▶ What is needed:
This exercise calls for a copy of every line in the listing below that carries the word "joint".

********************

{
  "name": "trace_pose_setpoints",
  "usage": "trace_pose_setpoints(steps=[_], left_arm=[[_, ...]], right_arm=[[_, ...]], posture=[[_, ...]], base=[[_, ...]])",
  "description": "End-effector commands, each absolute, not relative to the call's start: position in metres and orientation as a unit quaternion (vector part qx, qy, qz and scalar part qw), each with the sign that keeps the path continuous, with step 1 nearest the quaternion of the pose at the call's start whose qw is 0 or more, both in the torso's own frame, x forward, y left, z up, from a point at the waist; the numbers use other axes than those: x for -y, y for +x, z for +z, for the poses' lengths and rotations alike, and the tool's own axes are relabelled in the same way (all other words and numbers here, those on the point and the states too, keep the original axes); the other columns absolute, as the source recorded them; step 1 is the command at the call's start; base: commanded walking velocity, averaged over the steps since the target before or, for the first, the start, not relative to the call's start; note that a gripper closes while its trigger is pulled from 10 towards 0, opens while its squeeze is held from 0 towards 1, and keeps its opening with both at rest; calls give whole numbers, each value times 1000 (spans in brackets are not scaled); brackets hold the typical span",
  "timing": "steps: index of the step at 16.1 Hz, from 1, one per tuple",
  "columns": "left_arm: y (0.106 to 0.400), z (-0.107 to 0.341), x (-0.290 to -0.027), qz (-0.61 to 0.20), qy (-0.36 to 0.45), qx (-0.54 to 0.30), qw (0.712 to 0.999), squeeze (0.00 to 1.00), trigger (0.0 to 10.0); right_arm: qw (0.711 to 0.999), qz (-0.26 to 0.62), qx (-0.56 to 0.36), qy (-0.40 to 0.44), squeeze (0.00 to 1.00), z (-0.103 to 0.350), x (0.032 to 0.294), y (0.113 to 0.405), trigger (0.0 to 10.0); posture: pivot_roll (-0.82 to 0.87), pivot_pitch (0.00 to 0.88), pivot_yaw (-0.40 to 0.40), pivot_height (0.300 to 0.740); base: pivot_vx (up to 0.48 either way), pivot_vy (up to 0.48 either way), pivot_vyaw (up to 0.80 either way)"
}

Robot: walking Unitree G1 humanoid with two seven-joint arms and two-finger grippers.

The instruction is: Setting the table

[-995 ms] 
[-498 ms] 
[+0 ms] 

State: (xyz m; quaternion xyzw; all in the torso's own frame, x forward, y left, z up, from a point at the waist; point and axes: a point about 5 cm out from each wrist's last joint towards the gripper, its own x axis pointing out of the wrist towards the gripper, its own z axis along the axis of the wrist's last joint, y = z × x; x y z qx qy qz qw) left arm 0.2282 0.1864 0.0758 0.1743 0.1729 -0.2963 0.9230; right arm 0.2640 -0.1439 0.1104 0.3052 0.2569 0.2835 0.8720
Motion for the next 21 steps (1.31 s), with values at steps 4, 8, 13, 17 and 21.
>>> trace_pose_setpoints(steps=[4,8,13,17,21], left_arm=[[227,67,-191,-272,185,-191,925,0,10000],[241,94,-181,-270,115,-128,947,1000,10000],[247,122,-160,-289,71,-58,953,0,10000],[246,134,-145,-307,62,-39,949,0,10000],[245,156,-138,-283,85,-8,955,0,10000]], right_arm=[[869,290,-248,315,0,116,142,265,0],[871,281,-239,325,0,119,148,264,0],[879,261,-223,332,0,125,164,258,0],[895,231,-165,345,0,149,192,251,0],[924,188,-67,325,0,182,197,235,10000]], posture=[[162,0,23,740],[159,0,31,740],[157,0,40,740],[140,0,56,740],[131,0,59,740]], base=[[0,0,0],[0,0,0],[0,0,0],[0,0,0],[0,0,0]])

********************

▶ Solved exercise:
Robot: walking Unitree G1 humanoid with two seven-joint arms and two-finger grippers.
State: (xyz m; quaternion xyzw; all in the torso's own frame, x forward, y left, z up, from a point at the waist; point and axes: a point about 5 cm out from each wrist's last joint towards the gripper, its own x axis pointing out of the wrist towards the gripper, its own z axis along the axis of the wrist's last joint, y = z × x; x y z qx qy qz qw) left arm 0.2282 0.1864 0.0758 0.1743 0.1729 -0.2963 0.9230; right arm 0.2640 -0.1439 0.1104 0.3052 0.2569 0.2835 0.8720

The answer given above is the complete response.